Ukraine, Mikrich (AP) —This was not the place where Nadiya Torbuchaninova thought she was hitchhiking from her village every day at the age of 70. Shattered Ukrainian Bucha town, I’m about to take the body of her son home for burial.
The question is that she wears her, and like winter coats and boots, she still wears against the cold. Why did Vadim, 48, go to Bucha, where the Russians are far more severe than those occupying their village? Who shot him while driving on Yabrunska Street, where so many bodies were found? And why did she lose her son just one day before the Russians withdrew?
After receiving news to her that Vadim was found and buried by a stranger in Bucha’s garden, she spent more than a week trying to take him back to the proper tomb. But he was only one in hundreds and was part of an investigation into war crimes of increasing importance worldwide.
Trubchaninova is one of many older people who have been left behind or have opted to stay because millions of Ukrainians have fled across national borders or to other parts of the country. They were first seen on an empty street after Russian troops withdrew from the community around the capital Kieu, peeking through wooden gates and taking donated food bags back to frozen homes. ..
Like Trubchaninova, it turns out that only surviving the first few weeks of the war took the children.

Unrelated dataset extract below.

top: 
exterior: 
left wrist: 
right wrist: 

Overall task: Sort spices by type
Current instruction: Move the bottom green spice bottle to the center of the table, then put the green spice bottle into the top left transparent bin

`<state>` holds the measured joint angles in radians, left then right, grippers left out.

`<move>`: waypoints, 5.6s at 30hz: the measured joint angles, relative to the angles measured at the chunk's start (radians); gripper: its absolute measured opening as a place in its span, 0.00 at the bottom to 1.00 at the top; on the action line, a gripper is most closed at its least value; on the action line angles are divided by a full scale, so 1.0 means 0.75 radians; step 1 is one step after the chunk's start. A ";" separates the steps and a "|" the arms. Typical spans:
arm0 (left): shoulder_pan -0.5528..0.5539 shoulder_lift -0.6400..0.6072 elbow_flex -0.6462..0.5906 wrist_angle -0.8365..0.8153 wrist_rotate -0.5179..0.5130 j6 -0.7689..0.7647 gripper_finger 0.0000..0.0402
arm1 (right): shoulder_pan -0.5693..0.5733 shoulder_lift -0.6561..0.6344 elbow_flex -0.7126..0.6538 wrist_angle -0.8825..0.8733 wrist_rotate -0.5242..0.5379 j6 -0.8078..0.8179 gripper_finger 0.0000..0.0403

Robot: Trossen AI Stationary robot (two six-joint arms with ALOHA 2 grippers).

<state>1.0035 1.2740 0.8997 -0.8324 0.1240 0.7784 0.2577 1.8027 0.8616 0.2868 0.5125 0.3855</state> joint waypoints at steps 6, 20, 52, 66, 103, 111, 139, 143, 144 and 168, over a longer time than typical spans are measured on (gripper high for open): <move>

She last met her son on March 30th. She thought he was taking a walk as part of a long recovery from her stroke. “It would be strange to go further,” she said. She wondered if he went driving to look for her cell phone connection to call her own son and say happy birthday to him.
She wondered if Vadim thinks the Russians in Bucha are like the people occupying their village.
More than a week later, she found a makeshift grave in between with the help of a stranger of the same name and age as her son. The next day, she found a body bag containing Vadim in the Bucha Cemetery. He always stood out in his height, with his feet sticking out of the holes in the corners. Longing not to lose him, she found her scarf and tied it there. It was her landmark.
She believed she knew where her son’s body was held for days on a fridge truck outside the morgue of Bucha. She was desperate to find an official to expedite the process of inspecting her son and issuing the necessary documents to release him.
“I’m worried about where he’s going and if I can find him,” she said.
If she collects his body, she will need a casket of about $ 90, which is equivalent to her pension month. She, like other older Ukrainians, has not received a pension since the beginning of the war. She sold the vegetables she grew and got them, but the potatoes she was trying to plant in March died while hiding in her house.
Her aging cell phone continues to lose battery life. She has forgotten her own phone number. Her other son, two years younger than Vadim, is unemployed and in trouble. It’s never easy.
“I found it very difficult to be here, so I went out of this place,” said the determined Torbuchaninova, sitting at home under his 32-year-old colored black-and-white photo. I did.
She remembered watching her television when it was still functioning, as the broadcast showed so many Ukrainians fleeing early in the war. She was worried about them. Where are they going? Where do they sleep? What do they eat? How do they reshape their lives?
“I feel very sorry for them,” she said. “And now I’m in that situation. I’m lost inside. I don’t even know how to explain how much I’ve lost. Whether to put my head on this pillow tonight and wake up tomorrow I don’t even know. “
Like many older Ukrainians, she decided to work for herself in less time and give her children a better life and education than herself.
“That was my plan,” she said with excitement. “What plan do you want me to make now? How can I make a new plan if one of my sons is lying in Bucha?”
On Thursday, she waited again outside Bucha’s morgue. After another long day without progress, she sat on a bench in the sun. “I just wanted to sit on a nice day,” she said. “I’m going home. I’ll be back tomorrow.”
The other side of the town that day was the kind of closure that Trubchaninova had terribly wanted. At the graveyard, two 82-year-old women stood up from the bench and crossed when the now familiar white van arrived with another casket.
Women Neo Nila and Helena sing at the funeral. They played at 10 o’clock since the Russians withdrew. “The biggest pain for her mother is the loss of her son,” Neonyla said. “There is no word to explain it.”
They joined the priest at the foot of the tomb. Two men with a handful of tulips and a man with a hat attended. “That’s it,” said the tomb digger when the exhausted-looking monk was over.
Another man with a gold ink pen wrote the basic details on a temporary cross. He was for a woman who was killed in a bombardment while cooking outside. She was 69 years old.
A line of empty tombs was waiting.
Finally, on Saturday, Trubchaninova reunited with her son. Under a cast iron sky, she grabbed a donated casket in a small graveyard in a village field. She knelt and cried. And Vadym was buried.